In December 2019, SCJC filed a lawsuit in district court in Dallas County, accusing SMU leadership of committing “unauthorized acts” and stating that the regional body was supposed to be the “electing, controlling, and parental body of SMU.”

“The November 2019 Articles purport to divest SCJC of all its rights guaranteed by the 1996 Articles and SMU’s other governing documents and to effectively terminate the long-standing and permanent relationship between SMU and SCIC,” reads the lawsuit.

“[T]he Trustees of SMU had and have no authority to amend the Articles of Incorporation without the prior approval and authorization of SCJC. Because the Trustees’ acts were neither approved nor authorized by SCJC, the resulting November 2019 Articles are void from their inception.”

Although a Texas district judge ruled in favor of SMU in 2021 and dismissed the SCJC’s complaint with prejudice, the UMC regional body filed an appeal.
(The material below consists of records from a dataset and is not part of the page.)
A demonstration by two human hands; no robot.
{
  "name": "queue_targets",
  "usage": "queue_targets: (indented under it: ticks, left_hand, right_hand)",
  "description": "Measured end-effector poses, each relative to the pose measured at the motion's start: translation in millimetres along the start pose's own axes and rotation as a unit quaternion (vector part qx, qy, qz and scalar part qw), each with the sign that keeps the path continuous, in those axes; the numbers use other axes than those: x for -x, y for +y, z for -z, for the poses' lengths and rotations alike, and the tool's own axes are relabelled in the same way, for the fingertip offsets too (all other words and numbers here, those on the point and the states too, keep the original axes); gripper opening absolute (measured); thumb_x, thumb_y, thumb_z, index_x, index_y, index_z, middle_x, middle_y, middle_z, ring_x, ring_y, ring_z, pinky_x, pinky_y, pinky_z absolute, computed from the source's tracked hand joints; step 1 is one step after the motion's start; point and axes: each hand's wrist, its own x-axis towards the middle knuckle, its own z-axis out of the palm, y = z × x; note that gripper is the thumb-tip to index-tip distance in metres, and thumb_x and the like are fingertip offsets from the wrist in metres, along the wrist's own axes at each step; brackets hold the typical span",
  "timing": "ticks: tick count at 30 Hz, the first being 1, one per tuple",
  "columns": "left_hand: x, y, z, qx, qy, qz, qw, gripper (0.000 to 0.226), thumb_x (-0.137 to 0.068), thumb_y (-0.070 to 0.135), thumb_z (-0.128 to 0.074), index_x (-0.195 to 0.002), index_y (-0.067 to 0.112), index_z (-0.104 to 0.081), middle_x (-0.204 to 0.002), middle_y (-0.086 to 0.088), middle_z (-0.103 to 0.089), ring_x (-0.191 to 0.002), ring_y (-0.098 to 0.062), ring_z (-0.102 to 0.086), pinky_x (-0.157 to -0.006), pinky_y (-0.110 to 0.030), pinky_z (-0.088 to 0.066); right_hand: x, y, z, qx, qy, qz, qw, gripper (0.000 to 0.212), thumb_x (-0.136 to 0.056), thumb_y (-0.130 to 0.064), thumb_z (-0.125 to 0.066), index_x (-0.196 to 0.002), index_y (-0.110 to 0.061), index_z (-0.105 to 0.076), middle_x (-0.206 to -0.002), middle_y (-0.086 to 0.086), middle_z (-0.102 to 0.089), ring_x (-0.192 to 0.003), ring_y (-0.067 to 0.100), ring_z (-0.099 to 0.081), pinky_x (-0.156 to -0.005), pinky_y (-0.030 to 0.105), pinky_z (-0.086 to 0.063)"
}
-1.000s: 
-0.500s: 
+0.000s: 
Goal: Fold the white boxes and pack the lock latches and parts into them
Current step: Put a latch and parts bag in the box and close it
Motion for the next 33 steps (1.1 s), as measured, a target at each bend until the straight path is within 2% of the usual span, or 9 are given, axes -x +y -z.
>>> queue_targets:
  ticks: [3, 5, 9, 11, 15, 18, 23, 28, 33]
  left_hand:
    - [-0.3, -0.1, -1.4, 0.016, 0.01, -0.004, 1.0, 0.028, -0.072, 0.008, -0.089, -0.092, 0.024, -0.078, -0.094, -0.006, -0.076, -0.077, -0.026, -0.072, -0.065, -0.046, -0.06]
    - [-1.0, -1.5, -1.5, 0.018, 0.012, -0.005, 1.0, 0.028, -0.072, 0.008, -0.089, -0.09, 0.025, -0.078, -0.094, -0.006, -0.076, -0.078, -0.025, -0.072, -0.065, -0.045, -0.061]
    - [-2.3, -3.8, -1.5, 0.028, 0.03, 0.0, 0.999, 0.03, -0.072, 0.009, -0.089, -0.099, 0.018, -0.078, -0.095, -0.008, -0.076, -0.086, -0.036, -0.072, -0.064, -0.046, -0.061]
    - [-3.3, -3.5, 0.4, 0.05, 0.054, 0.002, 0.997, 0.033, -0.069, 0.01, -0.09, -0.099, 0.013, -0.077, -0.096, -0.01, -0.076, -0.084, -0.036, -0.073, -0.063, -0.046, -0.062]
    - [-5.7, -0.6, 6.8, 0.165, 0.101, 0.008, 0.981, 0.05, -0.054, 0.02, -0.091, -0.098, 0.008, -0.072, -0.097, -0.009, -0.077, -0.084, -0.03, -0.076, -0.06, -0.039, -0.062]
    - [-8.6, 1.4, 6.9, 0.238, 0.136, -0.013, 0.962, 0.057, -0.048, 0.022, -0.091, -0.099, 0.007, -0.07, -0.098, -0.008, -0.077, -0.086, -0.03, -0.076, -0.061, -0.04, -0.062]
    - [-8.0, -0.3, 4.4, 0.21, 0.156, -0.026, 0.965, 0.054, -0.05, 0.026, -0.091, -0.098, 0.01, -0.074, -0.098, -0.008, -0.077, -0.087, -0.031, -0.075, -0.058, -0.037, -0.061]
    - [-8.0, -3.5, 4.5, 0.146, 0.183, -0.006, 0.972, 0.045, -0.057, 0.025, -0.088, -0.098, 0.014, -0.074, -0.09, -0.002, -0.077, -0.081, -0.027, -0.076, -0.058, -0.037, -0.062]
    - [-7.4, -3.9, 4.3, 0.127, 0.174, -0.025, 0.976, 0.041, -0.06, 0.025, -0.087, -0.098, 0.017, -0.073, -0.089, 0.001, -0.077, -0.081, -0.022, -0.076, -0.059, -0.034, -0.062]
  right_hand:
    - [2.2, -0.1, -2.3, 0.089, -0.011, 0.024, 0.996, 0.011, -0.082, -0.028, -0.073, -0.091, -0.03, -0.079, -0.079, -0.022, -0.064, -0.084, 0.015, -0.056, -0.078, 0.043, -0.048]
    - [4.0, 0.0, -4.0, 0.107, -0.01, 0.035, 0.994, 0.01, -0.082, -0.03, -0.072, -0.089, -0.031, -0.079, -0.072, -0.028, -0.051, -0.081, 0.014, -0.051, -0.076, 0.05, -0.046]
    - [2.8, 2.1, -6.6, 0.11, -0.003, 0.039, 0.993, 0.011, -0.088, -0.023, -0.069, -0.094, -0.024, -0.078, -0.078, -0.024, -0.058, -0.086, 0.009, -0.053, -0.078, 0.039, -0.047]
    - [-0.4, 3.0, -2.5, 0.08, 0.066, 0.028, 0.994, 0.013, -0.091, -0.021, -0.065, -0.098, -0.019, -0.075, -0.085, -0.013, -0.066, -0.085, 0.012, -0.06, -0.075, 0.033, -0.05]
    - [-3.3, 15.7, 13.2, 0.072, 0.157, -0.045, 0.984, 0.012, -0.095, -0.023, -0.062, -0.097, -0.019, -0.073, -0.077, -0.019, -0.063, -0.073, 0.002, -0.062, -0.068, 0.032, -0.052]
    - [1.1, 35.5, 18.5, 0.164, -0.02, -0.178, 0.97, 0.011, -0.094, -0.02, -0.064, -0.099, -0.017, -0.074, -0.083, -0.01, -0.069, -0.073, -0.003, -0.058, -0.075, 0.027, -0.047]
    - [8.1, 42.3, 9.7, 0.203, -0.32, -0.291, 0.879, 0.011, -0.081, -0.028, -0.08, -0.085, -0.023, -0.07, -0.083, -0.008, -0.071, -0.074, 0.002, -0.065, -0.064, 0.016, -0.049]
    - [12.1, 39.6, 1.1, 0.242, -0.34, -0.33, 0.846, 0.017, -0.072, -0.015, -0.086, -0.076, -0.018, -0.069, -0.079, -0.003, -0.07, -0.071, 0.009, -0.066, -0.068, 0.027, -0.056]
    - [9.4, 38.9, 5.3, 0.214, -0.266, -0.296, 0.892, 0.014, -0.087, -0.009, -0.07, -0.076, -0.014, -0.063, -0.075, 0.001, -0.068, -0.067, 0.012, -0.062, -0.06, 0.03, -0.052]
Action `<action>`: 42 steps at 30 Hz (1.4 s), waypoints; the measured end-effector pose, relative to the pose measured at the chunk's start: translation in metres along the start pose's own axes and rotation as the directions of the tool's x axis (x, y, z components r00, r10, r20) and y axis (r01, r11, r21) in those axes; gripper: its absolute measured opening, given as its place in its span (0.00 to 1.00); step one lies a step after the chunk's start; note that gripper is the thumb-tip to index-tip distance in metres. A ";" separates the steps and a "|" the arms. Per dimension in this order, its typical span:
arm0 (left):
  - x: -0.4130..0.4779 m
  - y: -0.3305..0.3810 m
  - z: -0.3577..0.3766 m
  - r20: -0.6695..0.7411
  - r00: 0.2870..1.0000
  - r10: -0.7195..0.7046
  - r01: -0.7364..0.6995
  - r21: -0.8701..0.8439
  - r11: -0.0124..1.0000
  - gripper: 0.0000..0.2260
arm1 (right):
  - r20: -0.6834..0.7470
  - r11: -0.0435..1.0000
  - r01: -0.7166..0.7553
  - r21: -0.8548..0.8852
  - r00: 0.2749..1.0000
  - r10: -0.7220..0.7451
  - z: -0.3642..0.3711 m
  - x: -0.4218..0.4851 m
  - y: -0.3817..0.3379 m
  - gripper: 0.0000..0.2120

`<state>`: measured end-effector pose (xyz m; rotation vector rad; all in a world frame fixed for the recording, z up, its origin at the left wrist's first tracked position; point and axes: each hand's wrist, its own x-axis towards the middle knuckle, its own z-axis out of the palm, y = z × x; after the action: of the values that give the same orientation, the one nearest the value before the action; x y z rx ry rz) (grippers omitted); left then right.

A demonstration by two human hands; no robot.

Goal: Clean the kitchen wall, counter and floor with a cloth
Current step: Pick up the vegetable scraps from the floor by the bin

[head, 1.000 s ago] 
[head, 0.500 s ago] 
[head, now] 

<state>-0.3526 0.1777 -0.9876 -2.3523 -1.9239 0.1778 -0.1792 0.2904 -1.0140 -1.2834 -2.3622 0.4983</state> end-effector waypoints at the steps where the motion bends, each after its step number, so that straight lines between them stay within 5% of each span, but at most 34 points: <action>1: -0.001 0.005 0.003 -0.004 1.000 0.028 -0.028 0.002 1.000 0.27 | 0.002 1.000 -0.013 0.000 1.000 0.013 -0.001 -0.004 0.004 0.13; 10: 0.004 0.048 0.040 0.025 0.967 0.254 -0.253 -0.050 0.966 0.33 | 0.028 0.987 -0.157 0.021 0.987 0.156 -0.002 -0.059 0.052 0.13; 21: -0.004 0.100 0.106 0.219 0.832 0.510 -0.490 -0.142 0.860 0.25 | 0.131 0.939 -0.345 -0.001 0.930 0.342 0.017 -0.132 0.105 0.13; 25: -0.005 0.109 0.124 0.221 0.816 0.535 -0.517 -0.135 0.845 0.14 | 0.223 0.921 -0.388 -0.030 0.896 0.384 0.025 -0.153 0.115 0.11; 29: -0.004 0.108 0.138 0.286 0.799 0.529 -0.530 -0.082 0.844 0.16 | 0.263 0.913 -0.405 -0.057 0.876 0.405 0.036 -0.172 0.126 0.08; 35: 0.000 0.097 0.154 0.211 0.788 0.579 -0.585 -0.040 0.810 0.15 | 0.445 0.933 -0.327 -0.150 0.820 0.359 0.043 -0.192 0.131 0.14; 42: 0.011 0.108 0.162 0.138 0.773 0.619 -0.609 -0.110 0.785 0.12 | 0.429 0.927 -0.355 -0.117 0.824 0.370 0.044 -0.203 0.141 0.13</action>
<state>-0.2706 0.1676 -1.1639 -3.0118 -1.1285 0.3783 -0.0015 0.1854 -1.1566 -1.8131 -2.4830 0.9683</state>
In July of last year, a three-judge panel of Texas’ Fifth Court of Appeals reversed the lower court ruling and sided with the SCJC, noting that the UMC has a detailed history with the university.

“In this case of first impression, we must determine whether a nonprofit corporation like SMU, whose governing documents provide that it is to be ‘forever owned, maintained and controlled’ by the conference and that no amendments to said articles ‘shall ever be made’ without the conference’s prior approval, can unilaterally amend the articles to remove these provisions and all other references to the conference,” the opinion stated.

While the panel concluded that the district court erred when it dismissed the SCJC’s breach-of-contract claim, they upheld the dismissal of the conference’s claim that SMU’s move to separate from the church represented a breach of fiduciary duty.

“We have already determined […] that the conference has no legal or equitable title to the SMU campus under its claim of fiduciary duty and therefore affirm summary judgment on that theory of recovery,” stated the panel opinion.

Earlier this year, the UMC General Conference voted to strike down the rules on marriage and ordination after thousands of mostly conservative churches had left the denomination.